### TASK INSTRUCTIONS:
In the entries that follow, find every line containing "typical" and copy it.

### SOURCE MATERIAL:
☆ ☆ ☆ ☆ ☆ ☆ ☆

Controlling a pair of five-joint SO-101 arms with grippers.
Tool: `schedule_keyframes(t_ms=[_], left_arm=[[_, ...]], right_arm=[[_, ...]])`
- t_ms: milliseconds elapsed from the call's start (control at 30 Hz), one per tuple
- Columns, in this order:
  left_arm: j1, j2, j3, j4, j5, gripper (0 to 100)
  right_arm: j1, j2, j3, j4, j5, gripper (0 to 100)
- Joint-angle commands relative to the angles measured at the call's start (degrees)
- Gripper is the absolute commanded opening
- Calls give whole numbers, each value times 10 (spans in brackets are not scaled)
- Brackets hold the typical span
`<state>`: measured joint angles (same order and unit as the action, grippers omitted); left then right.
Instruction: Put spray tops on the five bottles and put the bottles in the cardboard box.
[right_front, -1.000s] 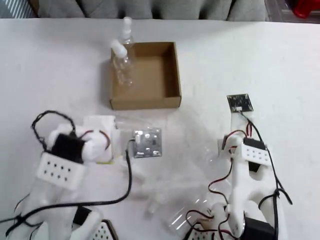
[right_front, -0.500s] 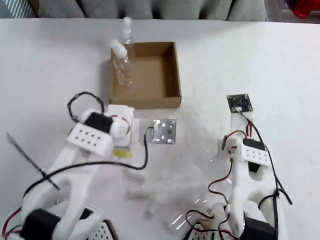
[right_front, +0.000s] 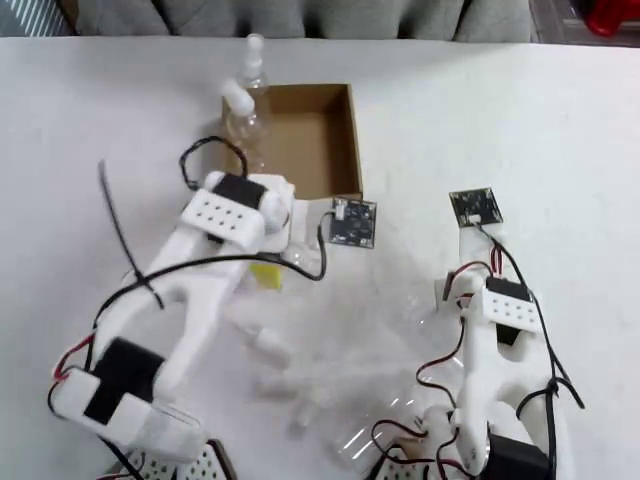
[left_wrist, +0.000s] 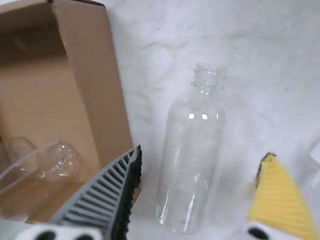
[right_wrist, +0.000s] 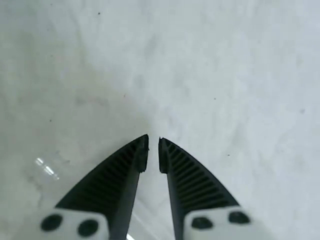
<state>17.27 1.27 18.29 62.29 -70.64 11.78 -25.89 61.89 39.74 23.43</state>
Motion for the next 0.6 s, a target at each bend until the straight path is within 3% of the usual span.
schedule_keyframes(t_ms=[0, 200, 567], left_arm=[[6, 7, -35, 6, -4, 343], [6, 13, -32, -2, -4, 343], [23, 14, 48, -105, 22, 343]], right_arm=[[6, -9, -3, -7, 6, 17], [6, -9, -3, -7, 6, 17], [6, -9, 1, -11, 4, 17]])
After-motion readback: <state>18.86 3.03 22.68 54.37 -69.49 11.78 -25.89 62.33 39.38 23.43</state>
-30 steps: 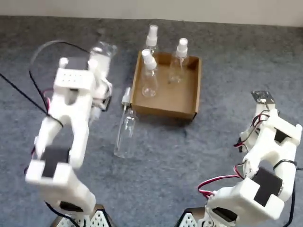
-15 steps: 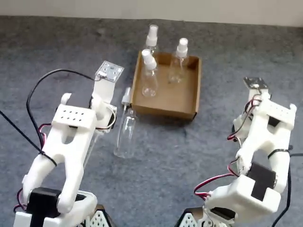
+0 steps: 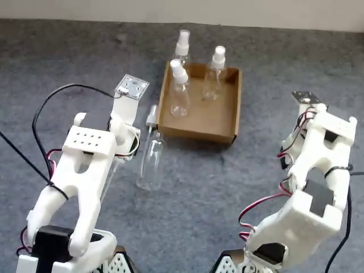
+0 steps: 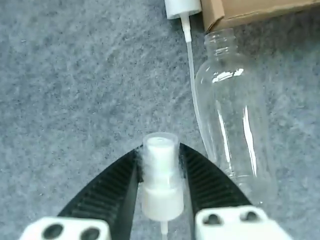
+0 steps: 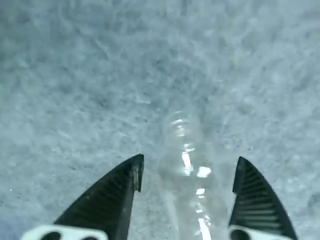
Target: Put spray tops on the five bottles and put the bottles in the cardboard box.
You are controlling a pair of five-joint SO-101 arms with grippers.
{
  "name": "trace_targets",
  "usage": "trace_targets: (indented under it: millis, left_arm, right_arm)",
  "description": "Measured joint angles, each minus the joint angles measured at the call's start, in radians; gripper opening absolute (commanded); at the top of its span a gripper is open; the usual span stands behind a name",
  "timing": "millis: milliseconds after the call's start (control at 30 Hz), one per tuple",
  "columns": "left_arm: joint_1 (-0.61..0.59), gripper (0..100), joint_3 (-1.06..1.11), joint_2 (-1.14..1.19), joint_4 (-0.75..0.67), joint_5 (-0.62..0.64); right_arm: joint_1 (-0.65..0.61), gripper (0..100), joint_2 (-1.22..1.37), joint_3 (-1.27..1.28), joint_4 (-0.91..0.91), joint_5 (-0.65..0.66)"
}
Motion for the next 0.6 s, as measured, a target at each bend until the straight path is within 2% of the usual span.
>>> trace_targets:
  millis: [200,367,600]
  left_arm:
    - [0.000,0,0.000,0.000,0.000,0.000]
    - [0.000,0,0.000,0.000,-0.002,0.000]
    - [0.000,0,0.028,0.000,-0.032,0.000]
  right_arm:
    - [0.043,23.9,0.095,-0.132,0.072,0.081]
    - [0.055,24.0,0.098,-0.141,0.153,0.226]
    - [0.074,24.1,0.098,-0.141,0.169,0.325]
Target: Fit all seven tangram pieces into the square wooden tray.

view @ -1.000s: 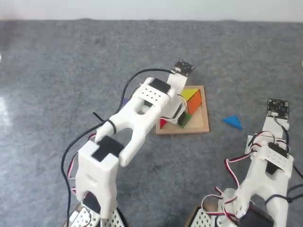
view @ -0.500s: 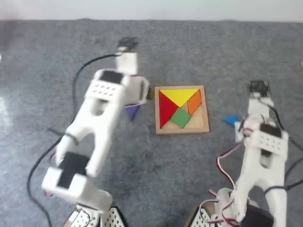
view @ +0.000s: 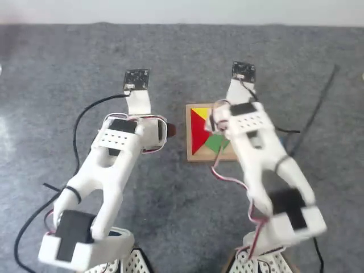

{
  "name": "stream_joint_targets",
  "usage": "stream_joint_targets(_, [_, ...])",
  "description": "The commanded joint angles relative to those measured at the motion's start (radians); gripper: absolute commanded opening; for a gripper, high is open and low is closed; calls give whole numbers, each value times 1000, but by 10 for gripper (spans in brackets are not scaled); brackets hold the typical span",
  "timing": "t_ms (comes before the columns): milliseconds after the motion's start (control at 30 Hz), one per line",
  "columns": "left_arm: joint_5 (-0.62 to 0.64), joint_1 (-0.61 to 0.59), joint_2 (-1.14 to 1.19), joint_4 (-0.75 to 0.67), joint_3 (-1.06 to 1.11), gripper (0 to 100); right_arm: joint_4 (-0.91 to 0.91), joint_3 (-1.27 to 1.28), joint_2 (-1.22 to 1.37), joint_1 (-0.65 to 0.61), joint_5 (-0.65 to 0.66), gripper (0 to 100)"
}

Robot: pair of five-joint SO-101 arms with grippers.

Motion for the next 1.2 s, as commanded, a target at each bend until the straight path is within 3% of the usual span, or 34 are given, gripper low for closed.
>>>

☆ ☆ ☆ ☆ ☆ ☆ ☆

### YOUR SOLUTION:
- Brackets hold the typical span
  "description": "The commanded joint angles relative to those measured at the motion's start (radians); gripper: absolute commanded opening; for a gripper, high is open and low is closed; calls give whole numbers, each value times 1000, but by 10 for gripper (spans in brackets are not scaled); brackets hold the typical span",

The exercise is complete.